Alicia88 November 18, 2017
When you count cuddle and play time, I guess my cats do take a lot of my time every day. However, that stuff makes me just as happy as them so I guess I never really saw it as a chore or anything. If someone had asked me how much time I spent taking care of them, I would say just a few minutes a day - thinking chores such as feeding and watering and litter box cleaning. Brushing them is another of the things I enjoy as much as them and I don't really see it as "work." And my cats are young and healthy so they don't go to the vet other than for shots/checkups. And their neuter/spay appointments.
Fbiuzz November 16, 2017
Beautiful. They should post this article to every animal shelter and give it to potential adopters.
tarasgirl06 November 9, 2017
Praises for this and hoping those who are new to cats, or considering adopting, will read this! It's very helpful.
mama africa November 7, 2017
Not to mention the time you spend thinking of and worrying about your cat when you're not around... :)
Merlin77 November 7, 2017
I probably spend 5 minutes cleaning up the litterbox at least three times a day. That's only when we have a cat at home though. Most of the time, they just do their business in the bushes. Feeding doesn't take time but it takes strategy.... we have four lions who once jumped into a plate of raw gizzards and spilled the contents everywhere. As for playtime, the cats have tiny burst of that throughout the day. Although most times they prefer to rest after running around outside for days on end. Quality time together is easy. Just do it as much as you can, that's my only advice. Sickness and health care... I don't trust vets. So time with them is kept at a minimal. But if a cat were to be sick or injured we'd get them patched up and take them home until they are healed (our cats live in a place in the rural area of our location which we visit weekly). There's always someone at home to look after them. Honestly, dogs are far more high maintenance than cats. You have to walk them, and they need to be taken outside to pee. They require more supervision because they have a higher tendency to eat their own feces, the cats feces and litter, and other non-edible objects. I'm not saying all dogs are like this, or that all cats are low(er) maintenance, but still. Of course, I'm sure there are cats out there who need to be taken out for walks or will eat their own litter.
raysmyheart November 7, 2017
Great article.
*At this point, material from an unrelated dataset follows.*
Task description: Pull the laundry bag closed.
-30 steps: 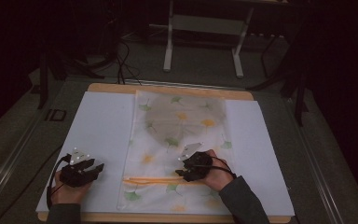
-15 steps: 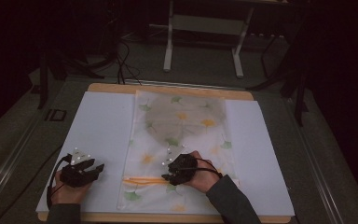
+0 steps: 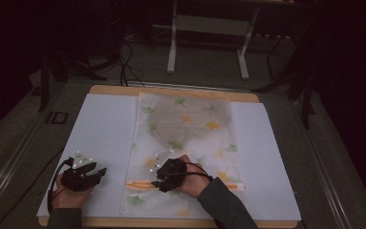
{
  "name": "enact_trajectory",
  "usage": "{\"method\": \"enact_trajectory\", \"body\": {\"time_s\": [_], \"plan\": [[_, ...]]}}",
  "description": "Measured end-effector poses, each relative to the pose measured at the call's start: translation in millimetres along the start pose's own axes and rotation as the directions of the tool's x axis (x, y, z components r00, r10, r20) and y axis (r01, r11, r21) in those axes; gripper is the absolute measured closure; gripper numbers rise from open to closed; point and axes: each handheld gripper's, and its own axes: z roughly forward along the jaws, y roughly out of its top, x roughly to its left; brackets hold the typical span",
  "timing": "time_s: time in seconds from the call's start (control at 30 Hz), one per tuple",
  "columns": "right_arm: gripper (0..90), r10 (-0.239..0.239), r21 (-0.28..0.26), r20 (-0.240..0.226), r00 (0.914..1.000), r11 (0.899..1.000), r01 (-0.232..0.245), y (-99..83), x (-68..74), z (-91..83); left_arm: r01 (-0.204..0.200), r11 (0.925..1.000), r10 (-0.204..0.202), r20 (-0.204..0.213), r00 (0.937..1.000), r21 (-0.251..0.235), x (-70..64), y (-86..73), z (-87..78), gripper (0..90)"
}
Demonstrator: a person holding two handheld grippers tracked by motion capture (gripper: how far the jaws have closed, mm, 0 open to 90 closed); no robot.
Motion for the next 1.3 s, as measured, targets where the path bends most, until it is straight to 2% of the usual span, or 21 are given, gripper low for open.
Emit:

These are all the basics and I don't think any of them should be skipped. Bonding with grooming and play or walking is essential to keep your cat emotionally well and de-stressed. Every minute of play with a cat means so much to their well-being, I believe and they are ever so thankful for it.:catrub:
PushPurrCatPaws November 6, 2017
:clap: Great article! :thanks: for taking the time to write it!